Ellen R P, Veisman H, Buivids I A, Rosenberg M
Faculty of Dentistry, University of Toronto, Ontario, Canada.
Oral Microbiol Immunol. 1994 Dec;9(6):364-71. doi: 10.1111/j.1399-302x.1994.tb00287.x.
Most investigations of mechanisms accounting for intergeneric coaggregation have emphasized stereospecific rather than nonspecific interactions. The purpose of this investigation was to determine the relative importance of lectin-carbohydrate and nonspecific hydrophobic and ionic interactions, using a model based on strains with one of the most well understood specific coaggregation mechanisms, the lactose-reversible coaggregation of Actinomyces naeslundii and Streptococcus oralis. The kinetics of coadhesion and desorption of coadherent bacteria were studied using S. oralis 34 bound to hexadecane droplets as an affinity support for the adhesion of A. naeslundii WVU 398A. Light, confocal microscopy and transmission electron microscopy confirmed that A. naeslundii cells adhered only to the S. oralis cells, not to exposed hexadecane between the streptococci. Coadhesion was inhibited by lactose concentrations as low as 2.0 mM. The rate of coadhesion was halved at 60 mM lactose. The hydrophobicity inhibitors bovine serum albumin and defatted bovine serum albumin and the salts LiCl and KCl failed to inhibit coadhesion in the hexadecane assay, and bovine serum albumin also failed to inhibit coaggregation in a bacterial aggregation assay on glass slides. High concentrations of the salts achieved a 50% rate decrease in A. naeslundii adhesion to the S. oralis-coated droplets only when they were combined with > 20 mM lactose. Sodium dodecyl sulfate (SDS) and Tween 20 inhibition was tested by the slide coaggregation assay because they tended to emulsify the droplets; SDS was inhibitory. Lactose selectively desorbed A. naeslundii from S. oralis-coated droplets at low concentrations equivalent to those that inhibited coadhesion. Neither LiCl nor KCl desorbed A. naeslundii from the droplets, even at 500 mM. At low concentrations, SDS but not Tween 20 eluted both A. naeslundii and S. oralis from the droplets. Although the SDS results might suggest a degree of cooperative charge interactions, the results support the hypothesis that stereospecific, beta-galactoside-sensitive interactions have a much greater impact than nonspecific interactions on the coadhesion of A. naeslundii and S. oralis.

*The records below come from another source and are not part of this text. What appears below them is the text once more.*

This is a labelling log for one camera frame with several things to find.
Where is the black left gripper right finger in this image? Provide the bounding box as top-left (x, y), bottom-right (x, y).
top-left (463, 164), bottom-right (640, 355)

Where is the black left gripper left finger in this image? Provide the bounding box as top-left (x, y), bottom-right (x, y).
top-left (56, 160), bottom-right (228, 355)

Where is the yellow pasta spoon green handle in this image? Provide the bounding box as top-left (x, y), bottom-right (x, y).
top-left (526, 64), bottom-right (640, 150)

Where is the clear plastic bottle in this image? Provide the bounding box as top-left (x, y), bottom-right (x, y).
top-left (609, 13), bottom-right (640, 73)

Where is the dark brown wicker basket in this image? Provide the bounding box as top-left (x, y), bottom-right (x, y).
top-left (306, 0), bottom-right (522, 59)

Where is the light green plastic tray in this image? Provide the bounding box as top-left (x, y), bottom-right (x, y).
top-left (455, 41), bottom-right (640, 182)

大多数关于属间共聚集机制的研究都强调立体特异性相互作用而非非特异性相互作用。本研究的目的是利用一个基于具有最被深入理解的特定共聚集机制之一的菌株的模型,即内氏放线菌和口腔链球菌的乳糖可逆共聚集,来确定凝集素 - 碳水化合物以及非特异性疏水和离子相互作用的相对重要性。使用结合到十六烷液滴上的口腔链球菌34作为内氏放线菌WVU 398A黏附的亲和支持物,研究了共黏附细菌的共黏附和解吸动力学。光学显微镜、共聚焦显微镜和透射电子显微镜证实,内氏放线菌细胞仅黏附于口腔链球菌细胞,而非链球菌之间暴露的十六烷。低至2.0 mM的乳糖浓度即可抑制共黏附。在60 mM乳糖时,共黏附速率减半。疏水性抑制剂牛血清白蛋白和脱脂牛血清白蛋白以及盐LiCl和KCl在十六烷测定中未能抑制共黏附,并且牛血清白蛋白在载玻片上的细菌聚集测定中也未能抑制共聚集。仅当高浓度的盐与> 20 mM乳糖联合使用时,它们才使内氏放线菌对口腔链球菌包被液滴的黏附速率降低50%。通过载玻片共聚集测定测试了十二烷基硫酸钠(SDS)和吐温20的抑制作用,因为它们倾向于使液滴乳化;SDS具有抑制作用。乳糖在与抑制共黏附相同的低浓度下选择性地将内氏放线菌从口腔链球菌包被的液滴上解吸下来。即使在500 mM时,LiCl和KCl都不能从液滴上解吸内氏放线菌。在低浓度下,SDS而非吐温20从液滴上洗脱了内氏放线菌和口腔链球菌。尽管SDS的结果可能表明存在一定程度的协同电荷相互作用,但结果支持这样的假设,即立体特异性的、β - 半乳糖苷敏感的相互作用对内氏放线菌和口腔链球菌的共黏附的影响比非特异性相互作用大得多。